By adding these badges to your site, you give more reason for visitors to trust your brand and the products or services you offer. This can help you boost conversions in the lower stages of your funnel.

9. Show Your Products in Use

One of the best ways to motivate a purchase is to display your products in use. Instead of just offering standard product shots, try to offer more realistic images or videos of your products in use. You can include these on your product pages, share them on social media, or send them out in your email marketing strategy.

One of the best tactics is to create a realistic video of how your product performs and what it looks like in real life. This can help potential customers better understand and gauge your products – which is especially important in eCommerce.

If you offer services, a great strategy could be including some kind of a “before and after” video or image sequence to show prospects how your services work and what they could achieve. This could be a great idea for local service providers like plumbers or contractors.

10. Encourage User-Generated Content

User-generated content is when people who aren’t affiliated with your brand share content about your brand. Besides being able to drive a lot of awareness around your brand, this can be an excellent strategy for the bottom of your marketing funnel as it helps to improve trust and reveal your products in real life (as mentioned in the point above).

You can generate user-generated content through things like social giveaways or challenges. When you do generate this content, try to share it across your marketing channels.

When a prospect sees other people promoting your brand or sharing their experiences with your brand, there’s a better chance they will convert into a paying customer.

You could also explore working with micro-influencers to generate this kind of content. Even if it’s a paid promotion, prospects tend to trust brands more when they see other influential people they trust promoting them.

user generated content example

Bottom-of-Funnel Content Ideas

You may have a blog or a YouTube channel where you publish content. While all of your content might be published in the same place, it’s still important that you publish different types of content for the bottom of the funnel.

To help you out, here are some of the best lower-funnel content ideas that you could use:

  • Case studies from existing customers
  • Product or service reviews or comparisons within your niche
  • Webinars featuring your product in action
  • Detailed videos of your product in use or your service offering

Basically, you’re trying to push your prospects into making a purchase decision while they’re at the very end of the buying journey. You’re not trying to create content that informs and educates. Instead, you want to create content that inspires, motivates, and helps customers take action.

Customer Retention Strategies

When we talk about lower-funnel marketing ideas, we should also consider the retention stage of the marketing funnel. Remember, your marketing funnel is not only focused on driving new sales but also on retaining your existing customers.

Here are some of the best strategies you can utilize to do this:

  • Email marketing: To send regular communications with customers, keep them up to date with your brand, and offer any relevant promotions they might be interested in.
  • Social media: To keep customers engaged with your brand and what you offer. This will help them stay up-to-date with news, updates, and promotional offers that your brand runs.
  • Loyalty offers: Offering special discounts or promotions to existing customers for their loyalty is always a great idea. Imagine a loyalty card at your local coffee shop or an offer of free shipping for returning customers. These are effective loyalty ideas.

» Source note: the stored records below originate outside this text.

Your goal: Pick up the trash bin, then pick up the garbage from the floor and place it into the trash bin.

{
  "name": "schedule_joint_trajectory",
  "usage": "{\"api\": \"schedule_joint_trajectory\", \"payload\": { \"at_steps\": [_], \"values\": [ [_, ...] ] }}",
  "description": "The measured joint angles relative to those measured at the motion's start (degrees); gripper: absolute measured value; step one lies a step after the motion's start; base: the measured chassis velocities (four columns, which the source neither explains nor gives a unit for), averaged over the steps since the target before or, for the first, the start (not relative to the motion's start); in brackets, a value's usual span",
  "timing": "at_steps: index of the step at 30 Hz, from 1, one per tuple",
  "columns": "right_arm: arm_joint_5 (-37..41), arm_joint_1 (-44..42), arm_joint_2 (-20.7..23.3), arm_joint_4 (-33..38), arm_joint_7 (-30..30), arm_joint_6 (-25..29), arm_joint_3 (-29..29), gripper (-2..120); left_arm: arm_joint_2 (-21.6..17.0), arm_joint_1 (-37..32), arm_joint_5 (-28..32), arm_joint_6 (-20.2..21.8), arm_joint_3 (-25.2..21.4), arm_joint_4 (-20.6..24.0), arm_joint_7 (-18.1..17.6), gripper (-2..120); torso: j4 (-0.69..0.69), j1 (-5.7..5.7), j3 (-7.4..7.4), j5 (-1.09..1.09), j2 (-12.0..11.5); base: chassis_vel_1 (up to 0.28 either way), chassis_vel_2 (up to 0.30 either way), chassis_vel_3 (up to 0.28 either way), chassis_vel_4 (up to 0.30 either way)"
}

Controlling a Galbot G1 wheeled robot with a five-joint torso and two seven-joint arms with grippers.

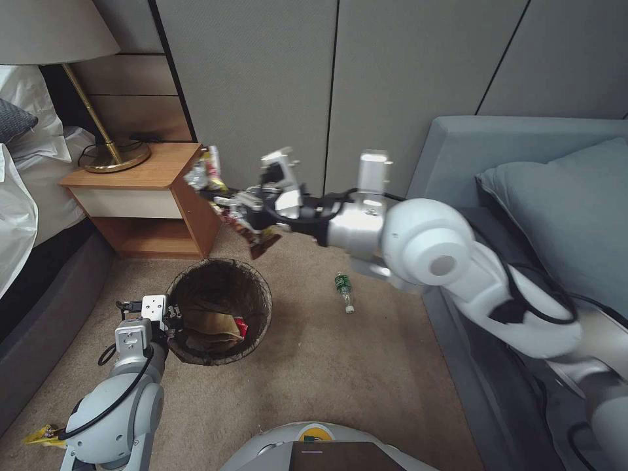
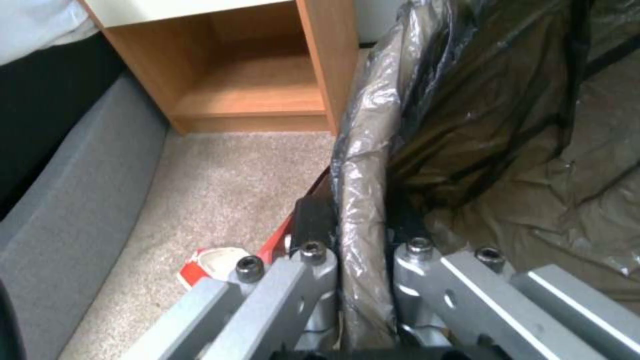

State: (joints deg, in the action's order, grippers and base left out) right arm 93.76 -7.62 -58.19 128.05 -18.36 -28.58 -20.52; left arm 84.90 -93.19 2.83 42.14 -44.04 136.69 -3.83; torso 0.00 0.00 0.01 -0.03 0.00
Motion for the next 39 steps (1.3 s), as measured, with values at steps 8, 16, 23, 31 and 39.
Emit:
{"api": "schedule_joint_trajectory", "payload": {
  "at_steps": [8, 16, 23, 31, 39],
  "values": [
    [1.9, 3.2, -12.2, -7.3, -5.0, 1.9, -9.1, 0, 0.2, 1.4, 0.1, 0.0, -0.3, -0.9, 0.0, 4, 0.02, 0.00, 0.00, 0.00, 0.0, 0.000, 0.000, 0.000, 0.000],
    [-3.7, -0.3, -15.9, -12.9, -5.6, 2.8, -14.3, 0, 0.0, 1.9, 0.8, 0.0, -0.8, -1.5, 0.0, 4, 0.00, 0.00, 0.00, 0.01, 0.0, 0.000, 0.000, 0.000, 0.000],
    [-10.7, -6.1, -16.2, -18.5, -0.1, 3.0, -14.9, 0, -0.3, 2.2, 1.5, 0.0, -1.4, -1.8, 0.0, 4, 0.00, 0.00, 0.00, 0.04, 0.0, 0.000, 0.000, 0.000, 0.000],
    [-15.4, -11.8, -15.6, -21.5, 3.6, 3.3, -14.9, 0, -0.4, 2.1, 1.8, 0.0, -1.9, -2.2, 0.1, 4, -0.01, 0.00, -0.01, 0.04, 0.0, 0.000, 0.000, 0.000, 0.000],
    [-16.9, -15.8, -16.3, -22.5, 3.3, 3.5, -15.3, 0, -0.3, 2.4, 1.8, 0.0, -1.8, -2.4, 0.0, 4, -0.01, 0.00, -0.01, 0.04, 0.0, 0.000, 0.000, 0.000, 0.000]
  ]
}}
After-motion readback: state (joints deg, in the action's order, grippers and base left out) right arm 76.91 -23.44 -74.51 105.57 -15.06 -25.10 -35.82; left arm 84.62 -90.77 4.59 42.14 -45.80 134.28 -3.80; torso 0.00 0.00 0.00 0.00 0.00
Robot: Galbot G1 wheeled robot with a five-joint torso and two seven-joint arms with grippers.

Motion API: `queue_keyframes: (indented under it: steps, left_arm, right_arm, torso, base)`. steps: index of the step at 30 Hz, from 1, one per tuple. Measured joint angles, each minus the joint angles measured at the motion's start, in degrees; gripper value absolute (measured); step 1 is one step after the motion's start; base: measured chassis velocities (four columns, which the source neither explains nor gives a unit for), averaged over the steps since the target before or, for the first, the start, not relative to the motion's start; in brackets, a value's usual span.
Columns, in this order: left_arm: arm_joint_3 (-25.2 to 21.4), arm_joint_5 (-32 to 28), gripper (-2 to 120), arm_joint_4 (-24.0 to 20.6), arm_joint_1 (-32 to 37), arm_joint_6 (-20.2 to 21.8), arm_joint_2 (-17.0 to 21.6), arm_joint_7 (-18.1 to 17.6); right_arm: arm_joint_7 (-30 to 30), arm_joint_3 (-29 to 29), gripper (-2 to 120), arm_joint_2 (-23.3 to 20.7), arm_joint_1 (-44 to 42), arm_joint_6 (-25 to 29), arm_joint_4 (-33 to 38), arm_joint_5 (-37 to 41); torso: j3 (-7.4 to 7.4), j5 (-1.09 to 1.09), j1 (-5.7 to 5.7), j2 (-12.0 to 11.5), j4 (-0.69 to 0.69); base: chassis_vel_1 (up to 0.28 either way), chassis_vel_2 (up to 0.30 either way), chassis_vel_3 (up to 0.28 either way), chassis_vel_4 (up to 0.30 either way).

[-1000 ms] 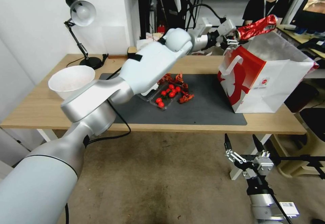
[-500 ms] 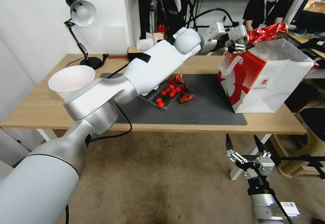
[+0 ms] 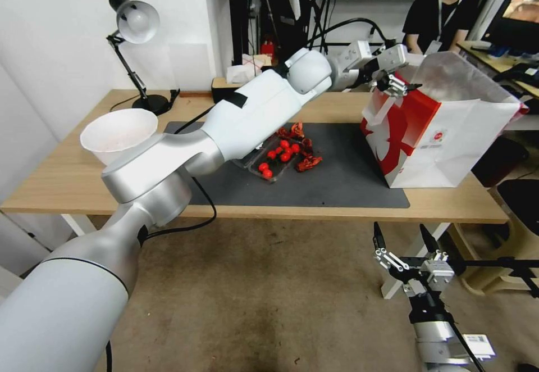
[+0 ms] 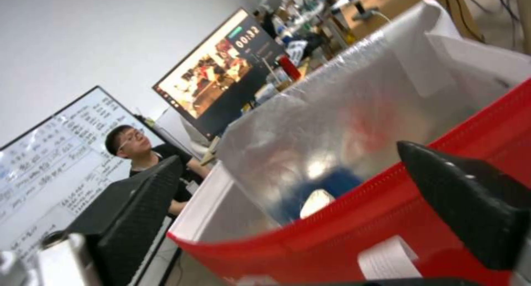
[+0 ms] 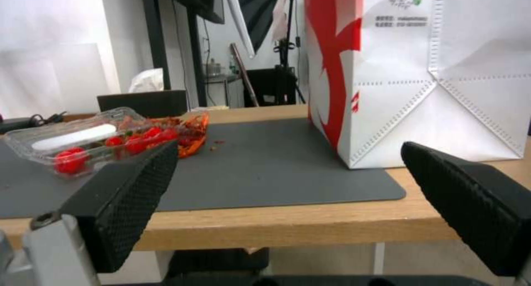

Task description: Pick up the trash from the table and place it into the takeout bag.

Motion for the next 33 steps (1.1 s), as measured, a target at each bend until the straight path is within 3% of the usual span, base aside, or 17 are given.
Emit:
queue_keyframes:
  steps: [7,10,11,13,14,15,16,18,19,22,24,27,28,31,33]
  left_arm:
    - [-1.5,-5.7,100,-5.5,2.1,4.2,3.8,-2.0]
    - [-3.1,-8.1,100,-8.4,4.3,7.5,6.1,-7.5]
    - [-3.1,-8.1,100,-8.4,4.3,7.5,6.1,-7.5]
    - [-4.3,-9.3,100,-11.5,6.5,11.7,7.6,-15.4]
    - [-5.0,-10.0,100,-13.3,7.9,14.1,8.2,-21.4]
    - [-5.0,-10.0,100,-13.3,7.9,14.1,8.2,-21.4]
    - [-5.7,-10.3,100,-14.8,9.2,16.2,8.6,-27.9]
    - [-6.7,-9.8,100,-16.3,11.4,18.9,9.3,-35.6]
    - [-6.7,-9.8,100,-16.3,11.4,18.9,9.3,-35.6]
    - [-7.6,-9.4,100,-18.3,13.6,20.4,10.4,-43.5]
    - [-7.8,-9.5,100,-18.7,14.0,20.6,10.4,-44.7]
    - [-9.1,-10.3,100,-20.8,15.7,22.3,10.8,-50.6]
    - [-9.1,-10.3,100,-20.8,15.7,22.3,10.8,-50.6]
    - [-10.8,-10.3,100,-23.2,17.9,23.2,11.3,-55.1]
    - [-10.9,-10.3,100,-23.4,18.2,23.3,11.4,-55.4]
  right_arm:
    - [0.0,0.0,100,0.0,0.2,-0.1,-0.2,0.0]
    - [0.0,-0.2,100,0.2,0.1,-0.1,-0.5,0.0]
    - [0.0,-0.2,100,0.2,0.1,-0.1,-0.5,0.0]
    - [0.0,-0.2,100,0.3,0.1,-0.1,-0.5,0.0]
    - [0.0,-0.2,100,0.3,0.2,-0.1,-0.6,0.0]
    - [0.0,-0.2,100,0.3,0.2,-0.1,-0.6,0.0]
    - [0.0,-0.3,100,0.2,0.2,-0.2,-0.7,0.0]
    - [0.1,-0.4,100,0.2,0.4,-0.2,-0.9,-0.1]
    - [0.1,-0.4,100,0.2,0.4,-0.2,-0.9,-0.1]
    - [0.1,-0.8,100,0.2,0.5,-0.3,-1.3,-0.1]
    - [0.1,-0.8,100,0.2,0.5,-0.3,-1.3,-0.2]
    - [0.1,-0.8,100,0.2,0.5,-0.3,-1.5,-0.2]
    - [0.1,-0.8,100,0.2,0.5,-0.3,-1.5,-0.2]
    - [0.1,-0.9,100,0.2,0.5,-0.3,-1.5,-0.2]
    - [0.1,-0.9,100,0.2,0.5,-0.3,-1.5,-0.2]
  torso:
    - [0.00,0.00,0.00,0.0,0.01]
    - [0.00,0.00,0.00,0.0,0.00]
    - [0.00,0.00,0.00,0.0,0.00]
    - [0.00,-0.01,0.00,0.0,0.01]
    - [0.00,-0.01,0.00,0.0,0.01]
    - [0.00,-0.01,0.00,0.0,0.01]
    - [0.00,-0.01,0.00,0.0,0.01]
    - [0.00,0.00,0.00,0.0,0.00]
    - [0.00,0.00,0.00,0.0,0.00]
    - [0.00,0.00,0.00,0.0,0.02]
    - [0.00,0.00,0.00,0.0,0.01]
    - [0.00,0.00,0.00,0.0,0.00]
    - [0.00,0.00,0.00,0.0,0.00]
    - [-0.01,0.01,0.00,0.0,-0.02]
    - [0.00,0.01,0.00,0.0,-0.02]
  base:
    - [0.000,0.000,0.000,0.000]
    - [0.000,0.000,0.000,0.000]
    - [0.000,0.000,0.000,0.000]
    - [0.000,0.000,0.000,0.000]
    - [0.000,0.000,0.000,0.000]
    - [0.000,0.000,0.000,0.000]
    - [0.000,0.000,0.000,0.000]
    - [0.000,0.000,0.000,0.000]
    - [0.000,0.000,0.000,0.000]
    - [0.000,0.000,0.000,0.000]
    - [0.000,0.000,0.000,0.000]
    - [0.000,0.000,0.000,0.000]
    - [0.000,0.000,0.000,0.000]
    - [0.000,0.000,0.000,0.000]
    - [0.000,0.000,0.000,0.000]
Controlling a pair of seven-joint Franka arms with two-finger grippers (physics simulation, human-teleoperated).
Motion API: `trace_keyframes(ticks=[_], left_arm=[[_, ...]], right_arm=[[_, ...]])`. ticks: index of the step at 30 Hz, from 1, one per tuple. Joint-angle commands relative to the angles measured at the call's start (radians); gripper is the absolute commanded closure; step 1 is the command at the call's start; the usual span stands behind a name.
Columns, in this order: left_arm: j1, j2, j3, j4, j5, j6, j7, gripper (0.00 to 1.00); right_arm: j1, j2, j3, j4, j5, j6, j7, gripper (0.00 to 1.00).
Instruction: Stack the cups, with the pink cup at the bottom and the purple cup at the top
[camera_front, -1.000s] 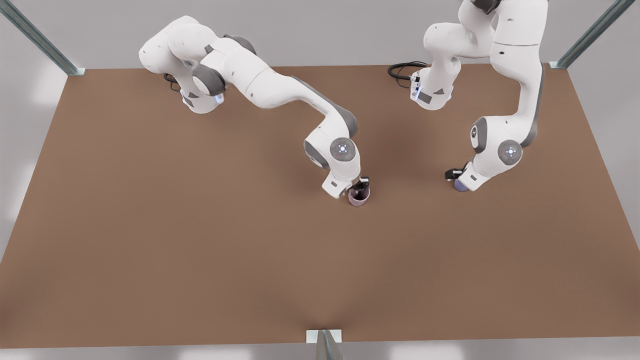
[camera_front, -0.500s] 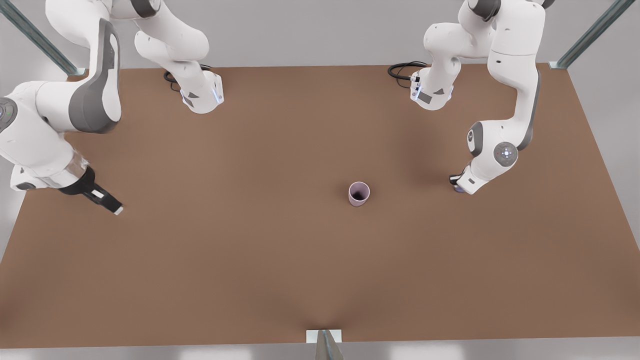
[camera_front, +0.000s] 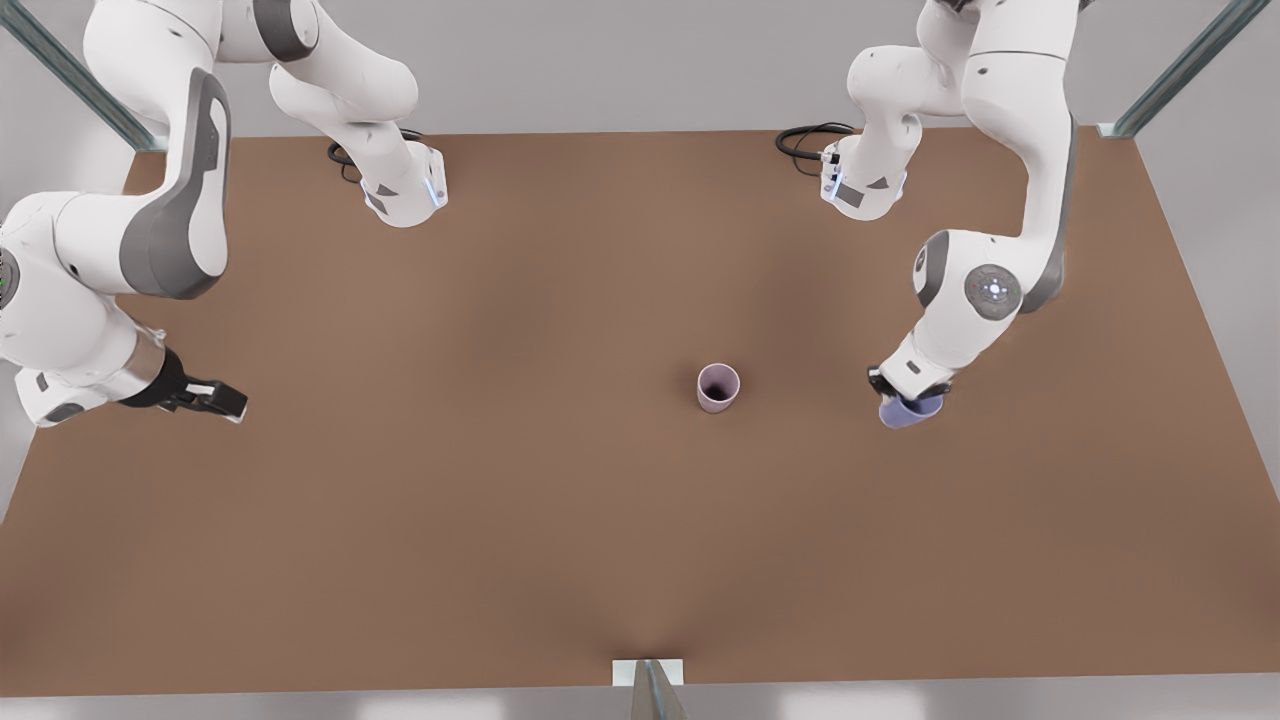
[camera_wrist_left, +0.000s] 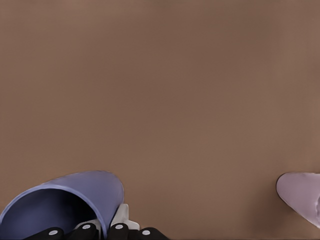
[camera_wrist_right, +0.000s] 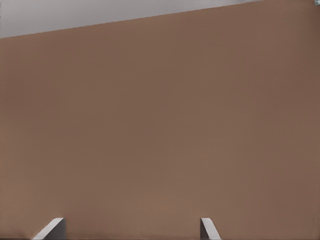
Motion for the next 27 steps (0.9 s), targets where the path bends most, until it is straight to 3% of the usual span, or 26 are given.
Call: trace_keyframes(ticks=[1, 4, 15, 27], left_arm=[[-0.017, 0.0, -0.066, 0.043, -0.006, -0.138, -0.257, 0.79], [-0.033, 0.049, -0.197, 0.11, -0.006, -0.138, -0.426, 0.79], [-0.182, 0.178, -0.197, 0.282, -0.006, -0.139, -0.631, 0.79], [-0.241, 0.227, -0.197, 0.325, -0.009, -0.155, -0.686, 0.79]], right_arm=[[-0.002, 0.004, 0.001, 0.002, 0.001, 0.018, -0.283, 0.0], [-0.002, 0.004, -0.001, 0.002, -0.004, 0.032, -0.283, 0.0], [-0.005, 0.004, -0.002, 0.009, -0.006, 0.046, -0.283, 0.0], [-0.005, 0.006, -0.002, 0.009, -0.004, 0.059, -0.283, 0.0]])
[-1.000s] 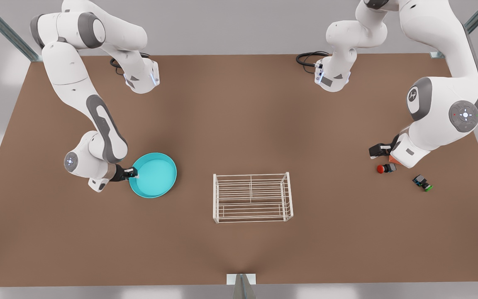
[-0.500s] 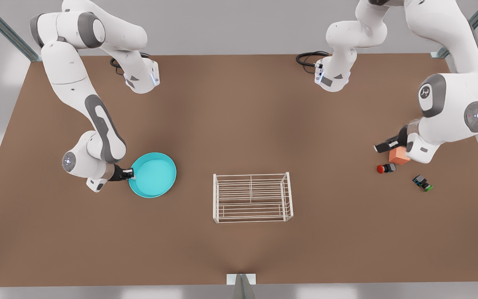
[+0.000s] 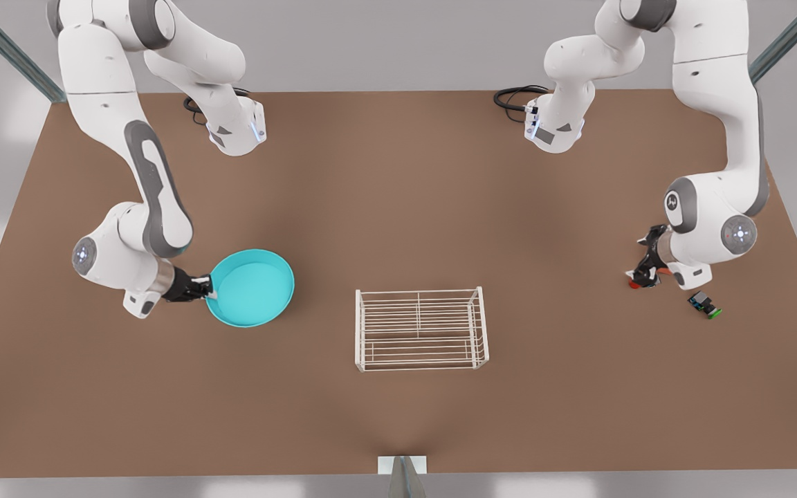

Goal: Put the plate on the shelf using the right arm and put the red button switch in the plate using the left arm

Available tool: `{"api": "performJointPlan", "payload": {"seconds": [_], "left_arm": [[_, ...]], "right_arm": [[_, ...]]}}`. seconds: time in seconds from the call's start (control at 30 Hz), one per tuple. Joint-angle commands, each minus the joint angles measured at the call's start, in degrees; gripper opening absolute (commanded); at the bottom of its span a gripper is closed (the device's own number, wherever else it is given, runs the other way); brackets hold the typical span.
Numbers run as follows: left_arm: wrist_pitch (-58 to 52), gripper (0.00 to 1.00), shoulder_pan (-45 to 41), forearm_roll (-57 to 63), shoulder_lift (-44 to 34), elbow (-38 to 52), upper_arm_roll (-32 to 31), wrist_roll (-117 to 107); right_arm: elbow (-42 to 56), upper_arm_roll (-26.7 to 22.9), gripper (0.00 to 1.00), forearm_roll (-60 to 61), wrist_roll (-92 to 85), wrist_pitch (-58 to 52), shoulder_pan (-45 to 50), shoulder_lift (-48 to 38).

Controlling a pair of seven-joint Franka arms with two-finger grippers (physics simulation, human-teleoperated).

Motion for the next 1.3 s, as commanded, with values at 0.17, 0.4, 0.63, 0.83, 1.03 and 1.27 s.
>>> {"api": "performJointPlan", "payload": {"seconds": [0.17, 0.4, 0.63, 0.83, 1.03, 1.27], "left_arm": [[22.44, 1.0, 2.75, 3.07, 6.49, -2.29, 0.1, -29.23], [31.05, 1.0, 5.21, 2.28, 5.35, -7.73, 0.1, -32.48], [32.19, 1.0, 6.88, 2.28, 7.72, -7.3, 0.19, -25.89], [35.01, 1.0, 8.99, 2.89, 10.27, -8.27, 0.37, -18.51], [35.09, 1.0, 10.05, 2.98, 10.71, -8.44, 0.46, -16.75], [36.06, 1.0, 9.96, 2.89, 11.06, -9.67, 0.46, -16.83]], "right_arm": [[8.44, 2.59, 0.23, 2.4, 10.01, -15.87, 0.99, -0.88], [16.35, 7.69, 0.23, 2.31, 21.08, -18.59, 2.39, -0.53], [26.11, 7.69, 0.23, 2.4, 33.92, -18.07, 10.92, 4.3], [37.27, 7.6, 0.23, 1.87, 46.57, -14.46, 19.09, 14.58], [43.34, 7.43, 0.23, 1.79, 51.85, -5.24, 24.19, 22.32], [48.08, 7.16, 0.23, 1.7, 54.13, 0.13, 27.18, 26.8]]}}
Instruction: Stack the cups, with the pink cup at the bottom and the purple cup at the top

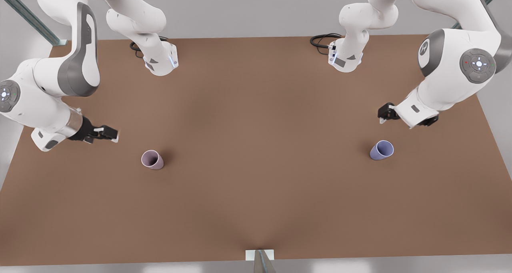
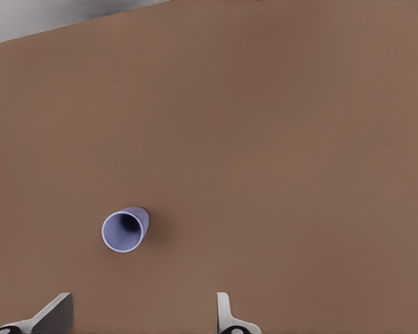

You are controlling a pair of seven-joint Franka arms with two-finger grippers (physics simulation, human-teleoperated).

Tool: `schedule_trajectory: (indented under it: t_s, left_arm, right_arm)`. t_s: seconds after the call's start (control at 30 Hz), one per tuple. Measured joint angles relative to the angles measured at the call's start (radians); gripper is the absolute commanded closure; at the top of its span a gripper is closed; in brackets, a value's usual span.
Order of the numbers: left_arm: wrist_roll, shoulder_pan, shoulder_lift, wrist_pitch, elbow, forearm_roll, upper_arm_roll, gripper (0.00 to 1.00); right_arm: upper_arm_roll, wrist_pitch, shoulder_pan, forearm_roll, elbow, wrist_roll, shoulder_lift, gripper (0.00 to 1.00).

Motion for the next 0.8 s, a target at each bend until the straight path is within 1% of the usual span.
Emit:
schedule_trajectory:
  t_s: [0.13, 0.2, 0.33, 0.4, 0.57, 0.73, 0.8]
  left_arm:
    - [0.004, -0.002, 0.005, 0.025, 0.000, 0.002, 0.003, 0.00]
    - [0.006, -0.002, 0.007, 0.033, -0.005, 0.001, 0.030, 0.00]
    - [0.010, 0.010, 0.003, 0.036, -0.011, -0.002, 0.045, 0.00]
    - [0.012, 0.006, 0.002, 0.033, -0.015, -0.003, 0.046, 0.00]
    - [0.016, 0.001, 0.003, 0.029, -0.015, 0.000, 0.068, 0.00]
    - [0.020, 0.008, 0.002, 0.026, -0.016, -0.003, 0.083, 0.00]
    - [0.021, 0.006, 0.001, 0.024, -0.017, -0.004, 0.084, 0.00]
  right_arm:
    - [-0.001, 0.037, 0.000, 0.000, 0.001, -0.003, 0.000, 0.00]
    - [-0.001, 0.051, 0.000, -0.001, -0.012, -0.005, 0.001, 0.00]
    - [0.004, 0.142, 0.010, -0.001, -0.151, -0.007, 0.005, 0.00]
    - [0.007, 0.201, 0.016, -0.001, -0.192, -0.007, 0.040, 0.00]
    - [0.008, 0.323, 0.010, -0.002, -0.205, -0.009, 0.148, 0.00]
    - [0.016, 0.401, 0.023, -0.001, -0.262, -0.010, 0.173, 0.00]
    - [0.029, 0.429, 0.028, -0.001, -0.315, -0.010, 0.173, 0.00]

Your marketing strategy should be broken down into different tactics that you use on customers as they progress through your marketing funnel. To turn those prospects into paying customers, you’ll need to make sure you apply the right bottom-of-funnel strategies.

The tactics above are some of the most effective strategies that any kind of business can use. By targeting the right people at the right time with the right content, you should be able to drive a lot more sales for your business.